[Dataset entries]

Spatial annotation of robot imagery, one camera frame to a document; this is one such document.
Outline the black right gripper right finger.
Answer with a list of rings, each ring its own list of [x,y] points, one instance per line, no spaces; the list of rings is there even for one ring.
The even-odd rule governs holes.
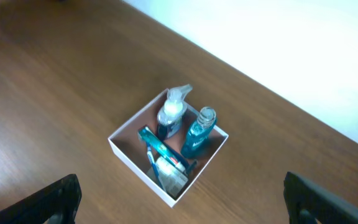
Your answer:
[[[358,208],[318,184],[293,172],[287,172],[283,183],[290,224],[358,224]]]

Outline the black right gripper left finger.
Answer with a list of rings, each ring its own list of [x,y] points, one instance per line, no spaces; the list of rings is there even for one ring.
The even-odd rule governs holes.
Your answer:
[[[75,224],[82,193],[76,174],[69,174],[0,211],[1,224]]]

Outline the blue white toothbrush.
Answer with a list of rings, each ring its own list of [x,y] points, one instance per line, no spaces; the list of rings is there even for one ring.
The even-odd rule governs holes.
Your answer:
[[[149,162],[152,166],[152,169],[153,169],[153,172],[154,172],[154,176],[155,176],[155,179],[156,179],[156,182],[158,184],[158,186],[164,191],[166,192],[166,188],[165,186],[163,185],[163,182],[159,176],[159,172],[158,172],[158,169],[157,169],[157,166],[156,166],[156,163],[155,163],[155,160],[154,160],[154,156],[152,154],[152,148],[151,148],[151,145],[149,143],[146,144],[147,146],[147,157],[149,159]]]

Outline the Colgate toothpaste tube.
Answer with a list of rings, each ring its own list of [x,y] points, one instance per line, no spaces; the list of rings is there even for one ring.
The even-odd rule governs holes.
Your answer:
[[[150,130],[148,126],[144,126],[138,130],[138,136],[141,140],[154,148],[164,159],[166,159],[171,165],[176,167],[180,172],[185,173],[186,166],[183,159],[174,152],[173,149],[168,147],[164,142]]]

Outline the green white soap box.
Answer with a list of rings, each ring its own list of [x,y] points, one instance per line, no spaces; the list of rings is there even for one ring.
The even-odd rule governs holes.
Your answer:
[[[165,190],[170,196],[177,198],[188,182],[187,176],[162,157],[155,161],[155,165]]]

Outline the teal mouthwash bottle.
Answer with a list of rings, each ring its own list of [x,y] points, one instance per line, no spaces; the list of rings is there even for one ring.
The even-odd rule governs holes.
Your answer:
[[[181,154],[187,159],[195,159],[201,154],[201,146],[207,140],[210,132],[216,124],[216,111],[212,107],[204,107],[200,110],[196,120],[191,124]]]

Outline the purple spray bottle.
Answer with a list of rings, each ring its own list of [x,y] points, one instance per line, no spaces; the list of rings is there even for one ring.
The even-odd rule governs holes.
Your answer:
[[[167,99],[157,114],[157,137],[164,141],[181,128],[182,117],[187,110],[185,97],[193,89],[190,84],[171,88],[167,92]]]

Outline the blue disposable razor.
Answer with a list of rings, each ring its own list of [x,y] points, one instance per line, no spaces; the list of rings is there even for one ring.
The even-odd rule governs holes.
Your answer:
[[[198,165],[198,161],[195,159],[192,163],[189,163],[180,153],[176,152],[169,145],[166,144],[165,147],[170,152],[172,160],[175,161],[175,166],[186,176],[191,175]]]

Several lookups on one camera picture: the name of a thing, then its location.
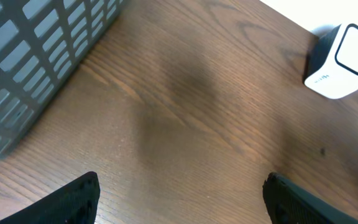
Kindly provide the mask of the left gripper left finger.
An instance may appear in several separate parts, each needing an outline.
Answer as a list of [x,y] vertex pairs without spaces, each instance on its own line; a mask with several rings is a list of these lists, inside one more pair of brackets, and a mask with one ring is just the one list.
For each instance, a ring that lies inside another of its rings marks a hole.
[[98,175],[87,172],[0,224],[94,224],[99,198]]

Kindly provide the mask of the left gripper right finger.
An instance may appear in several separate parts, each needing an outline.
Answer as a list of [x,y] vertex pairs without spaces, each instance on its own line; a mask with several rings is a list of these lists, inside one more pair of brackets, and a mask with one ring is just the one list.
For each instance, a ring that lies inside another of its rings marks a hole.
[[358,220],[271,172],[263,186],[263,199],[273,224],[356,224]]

### [WORK REQUIRED]
In the answer, the entries must appear exactly as above, without the images.

### [SOLUTION FOR THIS EXERCISE]
Spatial annotation of robot imagery, one camera frame to a document; this is one such document.
Outline the black right gripper right finger.
Answer with a list of rings, each ring its own list of [x,y] points, one instance per line, no spaces; the list of rings is there even for one ring.
The even-odd rule governs holes.
Your answer:
[[[358,208],[318,184],[293,172],[287,172],[283,183],[290,224],[358,224]]]

Outline the black right gripper left finger.
Answer with a list of rings, each ring its own list of [x,y] points, one instance per line, no spaces; the list of rings is there even for one ring.
The even-odd rule governs holes.
Your answer:
[[[75,224],[82,193],[76,174],[69,174],[0,211],[1,224]]]

Outline the blue white toothbrush.
Answer with a list of rings, each ring its own list of [x,y] points, one instance per line, no spaces; the list of rings is there even for one ring.
The even-odd rule governs holes.
Your answer:
[[[149,162],[152,166],[152,169],[153,169],[153,172],[154,172],[154,176],[155,176],[155,179],[156,179],[156,182],[158,184],[158,186],[164,191],[166,192],[166,188],[165,186],[163,185],[163,182],[159,176],[159,172],[158,172],[158,169],[157,169],[157,166],[156,166],[156,163],[155,163],[155,160],[154,160],[154,156],[152,154],[152,148],[151,148],[151,145],[149,143],[146,144],[147,146],[147,157],[149,159]]]

Outline the Colgate toothpaste tube.
Answer with a list of rings, each ring its own list of [x,y] points, one instance per line, no spaces; the list of rings is there even for one ring.
The even-odd rule governs holes.
Your answer:
[[[150,130],[148,126],[144,126],[138,130],[138,136],[141,140],[154,148],[164,159],[166,159],[171,165],[176,167],[180,172],[185,173],[186,166],[183,159],[174,152],[173,149],[168,147],[164,142]]]

Outline the green white soap box.
Answer with a list of rings, each ring its own list of [x,y] points, one instance per line, no spaces; the list of rings is there even for one ring.
The even-odd rule governs holes.
Your answer:
[[[165,190],[170,196],[177,198],[188,182],[187,176],[162,157],[155,161],[155,165]]]

Outline the teal mouthwash bottle.
Answer with a list of rings, each ring its own list of [x,y] points, one instance per line, no spaces; the list of rings is there even for one ring.
The even-odd rule governs holes.
Your answer:
[[[181,154],[187,159],[195,159],[201,154],[201,146],[207,140],[210,132],[216,124],[216,111],[212,107],[204,107],[200,110],[196,120],[191,124]]]

Outline the purple spray bottle.
Answer with a list of rings, each ring its own list of [x,y] points, one instance per line, no spaces; the list of rings is there even for one ring.
The even-odd rule governs holes.
Your answer:
[[[167,99],[157,114],[157,137],[164,141],[181,128],[182,117],[187,110],[185,97],[193,89],[190,84],[171,88],[167,92]]]

Outline the blue disposable razor.
Answer with a list of rings, each ring its own list of [x,y] points, one instance per line, no spaces; the list of rings is there even for one ring.
The even-odd rule governs holes.
Your answer:
[[[198,165],[198,161],[195,159],[192,163],[189,163],[180,153],[176,152],[169,145],[166,144],[165,147],[170,152],[172,160],[175,161],[175,166],[186,176],[191,175]]]

Several lookups on one camera picture: the name of a thing, then its location.
Kindly provide the mask of the left gripper left finger.
An instance may appear in several separate parts, each needing an outline.
Answer as a list of [x,y] vertex pairs without spaces, each instance on its own line; a mask with several rings is a list of these lists, inside one more pair of brackets, and a mask with one ring is just the one list.
For each instance, a ring that lies inside another of its rings marks a hole.
[[98,175],[87,172],[0,224],[94,224],[99,198]]

Kindly provide the mask of the left gripper right finger.
An instance may appear in several separate parts, each needing an outline.
Answer as a list of [x,y] vertex pairs without spaces, each instance on its own line; a mask with several rings is a list of these lists, inside one more pair of brackets, and a mask with one ring is just the one list.
For each instance, a ring that lies inside another of its rings marks a hole.
[[358,220],[271,172],[263,186],[263,199],[273,224],[356,224]]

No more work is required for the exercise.